ID:149409
 
ok it seems that my ifs just dont work. Im trying to make it so other people cant take a pet that is already taken. Bye this i use a if to check if the pet has a owner.
Cat
icon='pets.dmi'
icon_state="Cat"
var/owner=null
verb
Tame()
set src in oview(1)
if(owner==null)
if(usr.pets=="1")
usr<<"You can only have one pet at a time"
else
owner=usr.key
else if(owner== usr.key)
usr<<"You own this pet already"
else
usr<<"someone owns this pet"

now lets pretend all the var work, and everything you dont see is fine(so dont ask about thinks like "weres the mob at the front" ok.) Do you see a problem i am missing?
I see you're trying to check a text string in place of a number:

if(usr.pets == "1")

should be:

if(usr.pets)//This is if the var is 1 or TRUE


Also; "if(owner == null)" can be "if(!owner)"
In response to Nadrew
would it realy make a diffrence, i mean as to work or not, not how efficent.
In response to Scoobert
hold on, i think i found my proble, it was just one of those forget to add things, ill try it and see if it works.


[EDIT]
I got it, sorry for asking, if forgot to tell it to add the verb when you tame the animal, it had no way of knowing that i had one pet untell i fixed it, thanks anyways.
In response to Nadrew
Nadrew wrote:
Also; "if(owner == null)" can be "if(!owner)"

I'm not sure how BYOND handles a comparison to null, but in some languages, that check will always return false, even when owner truly is null.

The reason is that null really means "unknown." You can't really compare two unknowns, and assert that they are equivelant. ("I don't know that person's name, and I don't know that other person's name... therefore, they have the same name")
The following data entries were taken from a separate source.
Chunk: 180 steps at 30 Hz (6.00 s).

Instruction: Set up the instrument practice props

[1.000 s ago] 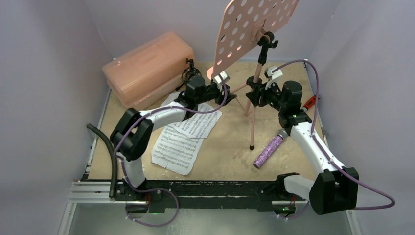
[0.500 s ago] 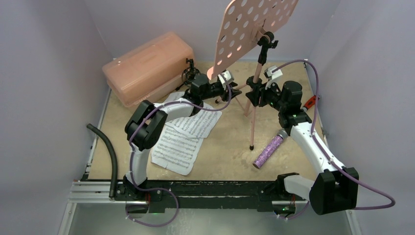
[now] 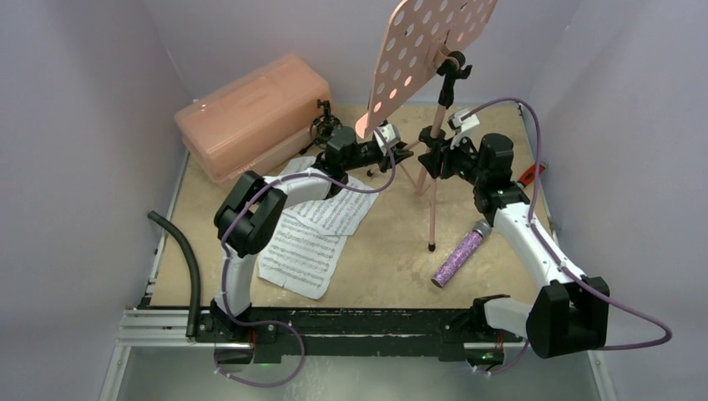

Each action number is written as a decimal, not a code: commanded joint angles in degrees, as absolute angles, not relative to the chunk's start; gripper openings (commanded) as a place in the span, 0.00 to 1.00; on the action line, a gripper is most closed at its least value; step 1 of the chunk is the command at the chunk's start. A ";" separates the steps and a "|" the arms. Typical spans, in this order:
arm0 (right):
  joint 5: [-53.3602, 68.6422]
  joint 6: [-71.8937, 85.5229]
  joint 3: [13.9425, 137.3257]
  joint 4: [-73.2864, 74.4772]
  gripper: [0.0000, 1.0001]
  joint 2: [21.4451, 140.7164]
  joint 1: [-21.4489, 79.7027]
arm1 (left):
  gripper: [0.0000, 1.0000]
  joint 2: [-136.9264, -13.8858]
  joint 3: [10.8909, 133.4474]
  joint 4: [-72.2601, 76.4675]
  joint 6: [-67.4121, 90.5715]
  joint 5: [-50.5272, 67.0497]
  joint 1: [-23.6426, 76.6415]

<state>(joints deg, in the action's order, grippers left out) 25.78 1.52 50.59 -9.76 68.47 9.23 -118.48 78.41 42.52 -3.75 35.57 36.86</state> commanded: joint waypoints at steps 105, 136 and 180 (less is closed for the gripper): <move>37.68 -12.51 68.37 -35.74 0.00 100.37 9.23 | 0.00 -110.67 81.34 16.63 -10.73 -30.38 72.64; 40.43 -15.82 66.90 -29.63 0.00 97.34 9.23 | 0.60 -98.46 71.90 17.15 -1.07 10.59 41.25; 34.86 -5.06 80.62 -24.91 0.36 105.23 9.23 | 0.00 -104.89 74.08 22.00 13.15 -12.90 47.19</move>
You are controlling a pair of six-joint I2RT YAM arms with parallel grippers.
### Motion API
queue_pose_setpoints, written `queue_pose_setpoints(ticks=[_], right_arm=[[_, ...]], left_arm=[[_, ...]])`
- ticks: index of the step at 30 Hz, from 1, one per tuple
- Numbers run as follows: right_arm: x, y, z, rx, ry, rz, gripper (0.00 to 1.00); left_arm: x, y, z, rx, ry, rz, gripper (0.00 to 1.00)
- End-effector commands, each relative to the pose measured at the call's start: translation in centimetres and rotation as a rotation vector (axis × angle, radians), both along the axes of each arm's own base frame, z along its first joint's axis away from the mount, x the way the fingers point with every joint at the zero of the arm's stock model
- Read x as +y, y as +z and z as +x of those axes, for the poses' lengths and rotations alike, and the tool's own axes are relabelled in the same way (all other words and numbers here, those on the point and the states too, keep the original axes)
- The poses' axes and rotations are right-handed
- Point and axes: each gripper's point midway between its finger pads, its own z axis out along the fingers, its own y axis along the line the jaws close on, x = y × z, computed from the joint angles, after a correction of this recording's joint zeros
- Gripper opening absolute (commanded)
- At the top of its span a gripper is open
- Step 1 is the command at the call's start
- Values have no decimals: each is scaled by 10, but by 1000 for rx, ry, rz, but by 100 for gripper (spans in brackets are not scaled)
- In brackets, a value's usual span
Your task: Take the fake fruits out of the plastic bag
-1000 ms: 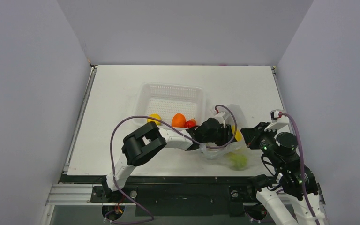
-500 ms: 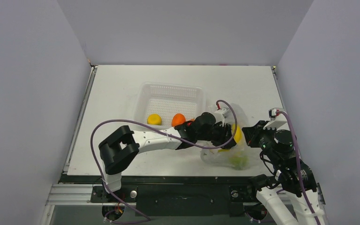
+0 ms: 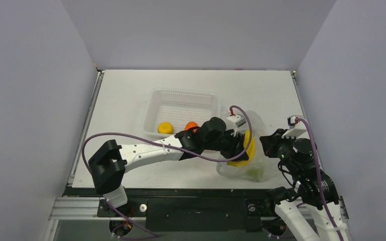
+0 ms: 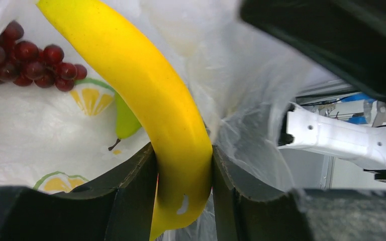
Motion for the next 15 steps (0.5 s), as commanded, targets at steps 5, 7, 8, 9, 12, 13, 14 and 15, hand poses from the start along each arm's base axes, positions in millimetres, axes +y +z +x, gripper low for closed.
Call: queue_pose_setpoints(ticks=[5,7,8,9,12,13,14,15], right_arm=[[6,-2,8,-3,26,-3,0],[7,-1,8,-5,26,-1,0],[7,-1,8,-6,25,0,0],[6,-1,8,-8,25,0,0],[5,1,7,-15,20,-2,0],[5,1,8,-14,19,-2,0],[6,0,8,-12,22,-2,0],[6,0,8,-10,24,-2,0]], left_arm=[[15,100,4,-156,36,-161,0],[18,113,2,-170,35,-188,0],[19,117,1,-175,30,-198,0],[23,128,-4,-187,11,-226,0],[32,154,-17,-237,-50,-304,0],[39,162,-20,-268,-56,-322,0],[44,165,-19,-283,-44,-321,0],[54,171,-19,-315,-35,-320,0]])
This is hard to grasp because we all know that null means "nothing," right? The answer is it's really only sort of nothing.

To sum it up, always use: if(!owner)
In response to Skysaw
Skysaw wrote:
Nadrew wrote:
Also; "if(owner == null)" can be "if(!owner)"

I'm not sure how BYOND handles a comparison to null, but in some languages, that check will always return false, even when owner truly is null.

if(owner==null) will be true when owner is null, but only null. if(!owner) is equivalent to if(owner==null || owner==0 || owner==""). However, the if(!owner) form is almost always preferable.

Lummox JR
One problem I see with your code is that there's no reference to the pet; just to whether the owner has one. That won't affect your bug but it is bad design.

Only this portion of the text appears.